■ **GIVEN DATA**:
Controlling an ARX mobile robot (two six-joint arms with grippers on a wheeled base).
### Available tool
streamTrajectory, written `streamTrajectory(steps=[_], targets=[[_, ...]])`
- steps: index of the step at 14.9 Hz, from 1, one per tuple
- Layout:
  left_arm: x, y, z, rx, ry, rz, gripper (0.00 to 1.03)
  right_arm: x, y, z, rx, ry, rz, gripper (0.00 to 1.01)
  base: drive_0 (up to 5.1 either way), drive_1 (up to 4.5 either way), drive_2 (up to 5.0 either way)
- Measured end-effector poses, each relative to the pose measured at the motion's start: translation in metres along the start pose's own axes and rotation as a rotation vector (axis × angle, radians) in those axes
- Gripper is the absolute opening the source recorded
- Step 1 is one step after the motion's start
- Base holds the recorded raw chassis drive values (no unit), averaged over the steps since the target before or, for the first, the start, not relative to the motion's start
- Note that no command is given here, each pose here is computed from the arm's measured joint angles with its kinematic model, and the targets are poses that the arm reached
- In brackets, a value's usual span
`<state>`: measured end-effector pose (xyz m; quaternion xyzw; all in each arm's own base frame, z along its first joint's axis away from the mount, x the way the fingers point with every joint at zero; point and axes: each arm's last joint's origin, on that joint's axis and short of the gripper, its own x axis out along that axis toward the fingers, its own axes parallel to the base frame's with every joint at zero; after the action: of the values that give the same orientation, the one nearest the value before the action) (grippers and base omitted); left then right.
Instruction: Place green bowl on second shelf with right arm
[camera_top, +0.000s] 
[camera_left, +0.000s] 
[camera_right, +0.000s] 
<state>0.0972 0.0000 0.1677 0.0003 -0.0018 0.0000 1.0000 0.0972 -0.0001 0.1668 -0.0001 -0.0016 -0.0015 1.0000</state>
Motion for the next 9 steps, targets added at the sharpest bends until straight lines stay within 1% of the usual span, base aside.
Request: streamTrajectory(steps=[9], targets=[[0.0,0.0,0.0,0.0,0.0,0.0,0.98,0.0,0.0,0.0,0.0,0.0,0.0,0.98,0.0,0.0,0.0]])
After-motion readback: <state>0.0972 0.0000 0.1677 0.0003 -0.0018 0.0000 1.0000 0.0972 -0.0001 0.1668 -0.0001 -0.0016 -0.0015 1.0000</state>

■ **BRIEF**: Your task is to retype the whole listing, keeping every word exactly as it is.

■ **THE ANSWER**:
Controlling an ARX mobile robot (two six-joint arms with grippers on a wheeled base).
### Available tool
streamTrajectory, written `streamTrajectory(steps=[_], targets=[[_, ...]])`
- steps: index of the step at 14.9 Hz, from 1, one per tuple
- Layout:
  left_arm: x, y, z, rx, ry, rz, gripper (0.00 to 1.03)
  right_arm: x, y, z, rx, ry, rz, gripper (0.00 to 1.01)
  base: drive_0 (up to 5.1 either way), drive_1 (up to 4.5 either way), drive_2 (up to 5.0 either way)
- Measured end-effector poses, each relative to the pose measured at the motion's start: translation in metres along the start pose's own axes and rotation as a rotation vector (axis × angle, radians) in those axes
- Gripper is the absolute opening the source recorded
- Step 1 is one step after the motion's start
- Base holds the recorded raw chassis drive values (no unit), averaged over the steps since the target before or, for the first, the start, not relative to the motion's start
- Note that no command is given here, each pose here is computed from the arm's measured joint angles with its kinematic model, and the targets are poses that the arm reached
- In brackets, a value's usual span
`<state>`: measured end-effector pose (xyz m; quaternion xyzw; all in each arm's own base frame, z along its first joint's axis away from the mount, x the way the fingers point with every joint at zero; point and axes: each arm's last joint's origin, on that joint's axis and short of the gripper, its own x axis out along that axis toward the fingers, its own axes parallel to the base frame's with every joint at zero; after the action: of the values that give the same orientation, the one nearest the value before the action) (grippers and base omitted); left then right.
Instruction: Place green bowl on second shelf with right arm
[camera_top, +0.000s] 
[camera_left, +0.000s] 
[camera_right, +0.000s] 
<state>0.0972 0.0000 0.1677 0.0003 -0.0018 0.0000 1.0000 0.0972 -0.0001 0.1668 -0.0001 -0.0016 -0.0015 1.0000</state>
Motion for the next 9 steps, targets added at the sharpest bends until straight lines stay within 1% of the usual span, base aside.
Request: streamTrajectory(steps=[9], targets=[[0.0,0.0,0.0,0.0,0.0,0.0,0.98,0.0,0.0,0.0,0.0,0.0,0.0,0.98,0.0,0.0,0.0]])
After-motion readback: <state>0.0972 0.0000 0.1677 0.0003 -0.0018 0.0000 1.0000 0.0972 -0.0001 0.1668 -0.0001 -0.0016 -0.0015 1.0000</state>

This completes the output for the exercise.